We know that spatial analysis is able to use GPU acceleration. Though I'm not sure which type of GPU (consumer/workstation) is best for performance per $.
3. Would we be better off sticking with 64 GB / 128 GB of DDR4? Or with 64 GB / 128 GB of DDR5? Beyond looking at the steep price of DDR5...
3A. At the same capacity, would the speed or latency matter more? DDR4 can easily have 14/16 CL, and is typically around 3600 MT/s. While current high end DDR5 is 30 CL, but is typically 5600+ MT/s.
3B. How rare would it be for ArcGIS Pro to consume more than 64 GB of RAM? Should we aim for 128 GB of RAM instead?
For the NVMe drive. We were planning on using a 1TB Samsung 980 Pro for the OS, and a 1 TB Sabrent Rocket 4 Plus that will only store the ArcGIS Pro files. We're planning on putting the Sabrent drive (ArcGIS files) in the M.2 slot directly connected to the CPU, and the Samsung drive (OS) in the M.2 slot connected to the PCH. We figure this would be the best way of gaining local disk performance.

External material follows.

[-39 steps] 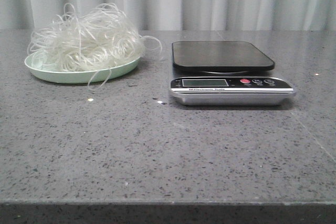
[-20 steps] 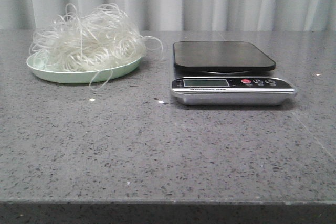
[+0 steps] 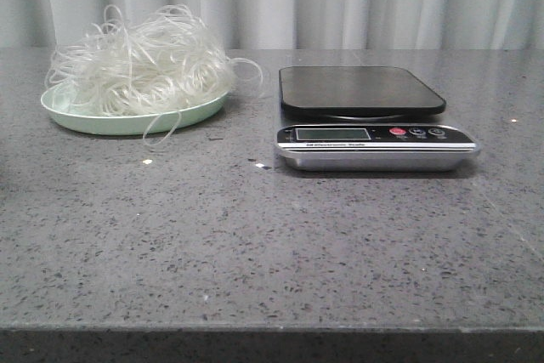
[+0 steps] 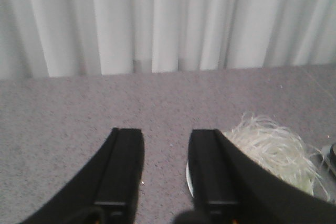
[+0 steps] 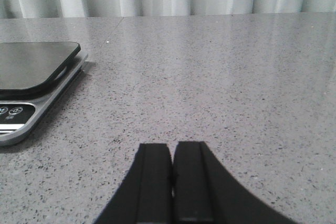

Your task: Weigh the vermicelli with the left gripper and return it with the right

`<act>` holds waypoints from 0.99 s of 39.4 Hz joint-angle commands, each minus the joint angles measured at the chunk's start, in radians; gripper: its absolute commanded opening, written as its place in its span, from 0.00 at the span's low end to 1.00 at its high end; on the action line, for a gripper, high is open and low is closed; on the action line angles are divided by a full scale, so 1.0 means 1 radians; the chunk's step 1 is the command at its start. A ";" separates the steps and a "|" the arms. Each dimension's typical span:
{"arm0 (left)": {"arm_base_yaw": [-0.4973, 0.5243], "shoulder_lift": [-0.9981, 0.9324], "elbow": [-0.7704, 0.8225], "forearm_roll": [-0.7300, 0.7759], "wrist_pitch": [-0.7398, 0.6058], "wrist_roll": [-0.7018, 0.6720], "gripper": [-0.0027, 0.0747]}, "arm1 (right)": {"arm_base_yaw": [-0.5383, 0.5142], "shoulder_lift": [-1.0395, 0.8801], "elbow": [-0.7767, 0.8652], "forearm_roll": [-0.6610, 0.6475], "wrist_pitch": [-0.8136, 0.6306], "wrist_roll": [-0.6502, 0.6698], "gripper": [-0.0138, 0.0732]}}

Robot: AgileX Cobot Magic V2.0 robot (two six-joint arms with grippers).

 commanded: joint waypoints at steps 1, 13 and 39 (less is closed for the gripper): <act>0.001 0.074 -0.059 -0.128 -0.031 0.112 0.60 | -0.007 -0.016 -0.007 -0.002 -0.084 0.000 0.33; 0.001 0.313 -0.166 -0.343 0.085 0.336 0.87 | -0.007 -0.016 -0.007 -0.002 -0.084 0.000 0.33; -0.159 0.717 -0.304 -0.451 0.139 0.538 0.89 | -0.007 -0.016 -0.007 -0.002 -0.084 0.000 0.33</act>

Here are the two builds we was looking into. The mid range build is ~$2300, while the dream machine build is ~$4,300. We have a feeling that the mid range build wouldn't be bottlenecked by anything ArcGIS Pro is possibly capable to do. But since we (the MSP) know basically nothing about ArcGIS Pro, that might be a poor assumption. How much more of an improvement should we expect with the dream machine build? We are starting to doubt that it will be worth it, since it is nearly 2x the budget. And should just stick with recommending the mid range build.
Mid range build: https://pcpartpicker.com/user/pcpartpicker33/saved/3kBFZL
Dream machine build: https://pcpartpicker.com/user/pcpartpicker33/saved/wsNspg
Thanks for your help!
does not instill a warm fuzzy when an IT professional is asking advice on computer hardware.
Most of your options are way overkill for the hardware requirements of GIS Software
i9 Quad Core
32 GB RAM
RTX 2000 series or higher.
All of these are overkill as well but will seriously maximize the performance of a GIS
Define Heavy Use
We're not asking for advice on computer hardware, as much as we're asking how ArcGIS Pro utilizes the resources and how to best optimize the hardware for this GIS software... And to figure out at which point does diminishing returns start to happen?
And I know that will depend on usage. However, we have never used ArcGIS Pro before to know what to look for specifically. Any guidance would be helpful in that realm.
The end user doesn't want to wait for anything. They are expecting things to take only a few seconds, max. So we need to make sure the hardware is fully optimized.
If ArcGIS Pro isn't resource hungry under any circumstances. Then I guess this post would seem like a funny question. However, it does look like there are certain circumstances when having the right hardware for ArcGIS Pro matters.
I get it now. I don't know if you will find a lot of people that can provide nitty gritty statistics.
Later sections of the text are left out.